REQUIRED ACTION = Repeat everything in the data exactly except images.

DATA =
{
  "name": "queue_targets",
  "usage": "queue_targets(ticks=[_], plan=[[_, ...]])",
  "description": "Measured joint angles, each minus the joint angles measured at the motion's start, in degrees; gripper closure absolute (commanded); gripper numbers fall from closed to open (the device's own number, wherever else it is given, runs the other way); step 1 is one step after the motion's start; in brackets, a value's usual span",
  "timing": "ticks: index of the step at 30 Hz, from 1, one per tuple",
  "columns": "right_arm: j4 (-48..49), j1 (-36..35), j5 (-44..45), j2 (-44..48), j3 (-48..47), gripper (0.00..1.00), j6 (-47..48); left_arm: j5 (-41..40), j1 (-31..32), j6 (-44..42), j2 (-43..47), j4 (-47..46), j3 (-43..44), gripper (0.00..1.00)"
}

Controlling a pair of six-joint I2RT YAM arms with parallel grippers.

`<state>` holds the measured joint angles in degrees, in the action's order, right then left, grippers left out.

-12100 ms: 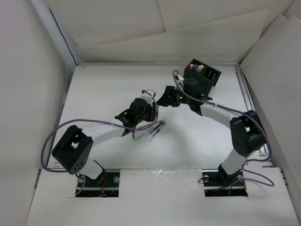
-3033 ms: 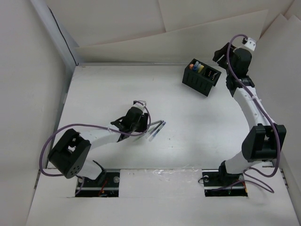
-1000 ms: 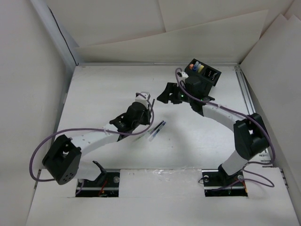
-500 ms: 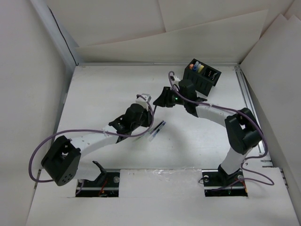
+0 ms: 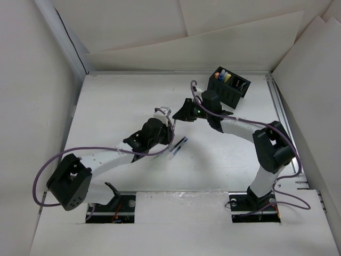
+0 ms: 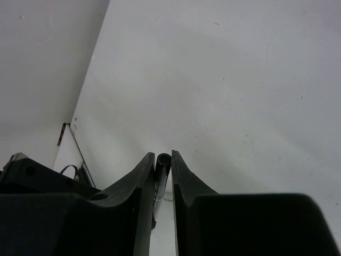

ANSWER FOR THE TASK =
{
  "name": "queue_targets",
  "usage": "queue_targets(ticks=[_], plan=[[_, ...]])",
  "description": "Measured joint angles, each minus the joint angles measured at the motion's start, in degrees; gripper closure absolute (commanded); gripper numbers fall from closed to open (the device's own number, wherever else it is given, runs the other way); step 1 is one step after the motion's start; in brackets, a value's usual span",
  "timing": "ticks: index of the step at 30 Hz, from 1, one per tuple",
  "columns": "right_arm: j4 (-48..49), j1 (-36..35), j5 (-44..45), j2 (-44..48), j3 (-48..47), gripper (0.00..1.00), j6 (-47..48); left_arm: j5 (-41..40), j1 (-31..32), j6 (-44..42), j2 (-43..47), j4 (-47..46), j3 (-43..44), gripper (0.00..1.00)"
}

Controlling a pair of six-joint I2RT YAM arms with parallel grippers.

`<state>` holds the measured joint angles in degrees, in the action's order, right then left, grippers left out.

-12100 ms: 
-3033 ms: 
-1000 ms: 
-500 ms: 
+0 ms: 
+0 ms: 

Nothing else remains to be done for this exercise.